A traveler — a poet — and a bit of a millennial-beat, Hafizah Geter read at Medgar Evers College on December 14 in an event that attracted scores of finger-snapping students from the Crown Heights institution.
Her spoken-word reading, with an emphasis on equating the political with the personal, led to her final poem of the evening, “Testimony,” an unreleased tribute to Ditmas Park-native Anita Neal, the mother of Kyam Livingston.
Ms. Livingston, at 37 years old, died in her jail cell in 2013 after guards allegedly denied her requests for medical help for several hours.
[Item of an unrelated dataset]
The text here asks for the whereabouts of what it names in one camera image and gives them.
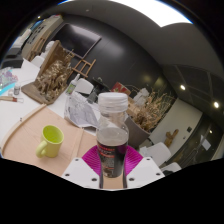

The following year, Ms. Geter, new to Brooklyn, met Ms. Neal when she refused to overlook her day-in-&-day-out crying on her sidewalk as she mourned the loss of her daughter.
“Kyam, your name is country,” Ms. Geter read with simplicity and directness. “Of a jail cell where, once, fifteen women held you / through convulsions, diarrhea, / guards threatening to lose / their paperwork. Kyam, it is betrayal / to speak of you in anything other than first person.”
Students from the school followed Ms. Geter and picked up where she left off in terms of intensity-building poems. Undergrad Jazzenai Sampson’s discursive poetry style regarding a traumatic event she underwent in high school showed vessels of Amiri Baraka. Her fellow students snapped their fingers in a show of support.
All in all, Ms. Geter, a top-level poet with a forthcoming poem called “The Break In” that will appear in The New Yorker, is truly literary in a European way. When she reads, it is “best minds of my generation destroyed by madness” for real and not in a pretentious Williamsburg way. She is not looking to pander to anyone, but just trying to give a realistic portrayal of life that resonates with the honest, hard-working, non-bullying side of America.
“It was a pleasure to read with the students of Medgar Evers,” said Ms. Geter of her performance. “Though I believe poetry belongs to everyone, I think it has a special place in the minds, hearts, and lives of young people — that it can speak and connect to their experiences in unique ways.”